С ранней юности она мечтала стать скрипачкой. Музыка была естественной средой в ее семье, Фредрика вместе с братом фактически выросли за кулисами больших сцен, где вместе с отцом поджидали маму после концерта или выступления.
— Видишь, как мама играет? — шептал папа с затуманенным от гордости взглядом. — Видишь, она живет ради этого?
Тогда Фредрика была еще слишком маленькой, чтобы понимать, о чем толковал отец, но с годами ее все больше одолевали сомнения: жить только ради того, что делаешь, — правильно ли это?
И что за мечты и стремления были у самого отца? В испуге она поняла, что ничего о нем не знает. Может, он не имел иных амбиций, кроме как следовать за женой по всему миру, любуясь, как она блистает то перед одним залом, то перед другим? Положение вещей, конечно, изменилось, когда дети пошли в школу. Мама реже соглашалась на предложения из-за границы, и дети наконец осознали, что у папы тоже есть работа. Папа уходил туда в костюме и что-то продавал. Вроде бы успешно. Потому что они жили в достатке.
Фредрика начала брать уроки игры на скрипке уже в шестилетнем возрасте. И впервые испытала то, что называется любовью с первого взгляда. Она полюбила и скрипку, и учителя, считавшего ее способной ученицей, судя по тому, что он оставался ее учителем до самой Катастрофы. Потом он находился рядом с ней во время курса реабилитации, приободрял ее, уверяя, что есть шанс окончательно восстановиться.
«Но он ошибался», — подумала Фредрика и закрыла на секунду глаза.

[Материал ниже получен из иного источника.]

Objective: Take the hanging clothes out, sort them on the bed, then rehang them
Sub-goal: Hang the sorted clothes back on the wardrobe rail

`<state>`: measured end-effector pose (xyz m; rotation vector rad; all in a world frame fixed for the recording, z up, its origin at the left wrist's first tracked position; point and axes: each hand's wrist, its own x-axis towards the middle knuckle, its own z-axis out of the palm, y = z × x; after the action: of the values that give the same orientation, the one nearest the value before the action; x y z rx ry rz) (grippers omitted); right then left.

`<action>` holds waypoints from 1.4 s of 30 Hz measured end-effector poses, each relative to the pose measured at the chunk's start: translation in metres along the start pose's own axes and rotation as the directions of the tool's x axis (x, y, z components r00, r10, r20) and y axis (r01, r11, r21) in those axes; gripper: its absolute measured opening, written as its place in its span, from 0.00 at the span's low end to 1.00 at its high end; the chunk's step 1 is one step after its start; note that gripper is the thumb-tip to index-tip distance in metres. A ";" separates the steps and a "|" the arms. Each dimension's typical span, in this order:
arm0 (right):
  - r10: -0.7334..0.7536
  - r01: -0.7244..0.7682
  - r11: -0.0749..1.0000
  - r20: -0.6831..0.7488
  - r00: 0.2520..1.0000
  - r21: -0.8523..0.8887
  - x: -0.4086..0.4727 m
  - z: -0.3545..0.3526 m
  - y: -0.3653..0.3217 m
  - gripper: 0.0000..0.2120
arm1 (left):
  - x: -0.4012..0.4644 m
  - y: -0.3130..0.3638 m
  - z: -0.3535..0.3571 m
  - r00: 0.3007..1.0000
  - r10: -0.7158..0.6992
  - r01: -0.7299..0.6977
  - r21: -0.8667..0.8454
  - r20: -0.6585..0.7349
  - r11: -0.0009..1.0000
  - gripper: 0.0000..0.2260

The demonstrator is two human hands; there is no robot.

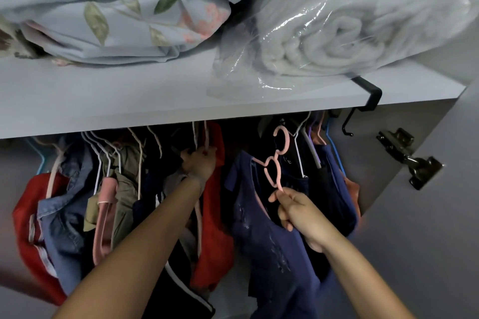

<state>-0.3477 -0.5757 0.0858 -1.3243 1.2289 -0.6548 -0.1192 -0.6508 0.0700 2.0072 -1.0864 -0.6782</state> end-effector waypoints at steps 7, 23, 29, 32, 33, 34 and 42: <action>-0.019 0.019 1.000 -0.053 0.998 0.001 0.011 0.008 -0.012 0.15 | 0.001 -0.014 -0.011 0.994 -0.050 0.023 -0.249 -0.100 0.968 0.18; -0.221 0.224 0.947 0.039 0.975 -0.231 0.076 0.104 -0.074 0.12 | -0.024 -0.073 -0.066 0.996 0.056 -0.046 -0.140 0.065 0.989 0.34; -0.117 0.203 0.835 0.197 0.974 -0.512 0.116 0.150 -0.064 0.05 | -0.060 -0.104 -0.066 0.971 0.220 -0.232 0.151 0.090 0.961 0.31; -0.085 0.155 0.898 0.184 0.979 -0.412 0.122 0.158 -0.057 0.08 | -0.059 -0.112 -0.071 0.962 0.255 -0.270 0.172 0.101 0.947 0.28; -0.077 0.150 0.910 0.198 0.977 -0.387 0.125 0.159 -0.055 0.08 | -0.057 -0.115 -0.072 0.960 0.260 -0.274 0.171 0.099 0.946 0.28; -0.071 0.145 0.924 0.214 0.974 -0.355 0.127 0.160 -0.054 0.06 | -0.056 -0.116 -0.075 0.960 0.263 -0.277 0.167 0.102 0.946 0.29; -0.200 0.243 0.896 0.149 0.968 -0.372 0.123 0.122 -0.020 0.05 | -0.069 -0.105 -0.076 0.927 0.353 -0.331 0.165 -0.129 0.929 0.22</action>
<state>-0.1945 -0.6493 0.0465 -1.8296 1.1659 -0.5036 -0.0490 -0.5260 0.0363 1.8804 -1.3769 -0.2616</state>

До сих пор, спустя много лет, картина произошедшего то и дело оживала в памяти. Занос автомобиля, переворот и падение. Твердая земля, лыжи, торчащие из багажника на крыше. Нескончаемый крик подруги, увидевший изрезанное стеклом лицо матери, прижатое к боковому стеклу. И отчаянная борьба пожарных:
— Машина в любой момент взорвется к черту, нужно срочно их вытащить!
Иногда она жалела, что ее вообще высвободили из той машины, потому что жизнь после этого все равно стала не в радость: после перелома левая рука так окончательно и не восстановилась. Несмотря на то что борьба за руку стала в какой-то момент единственной целью ее жизни.
— Рука нормально работать не сможет, — огласил свой приговор врач. — Ты сумеешь без проблем играть несколько часов в неделю, но несколько часов в день? Исключено. Начнутся боли, которые в дальнейшем станут невыносимыми. К тому же ты рискуешь перетрудить руку, и она вообще слушаться перестанет.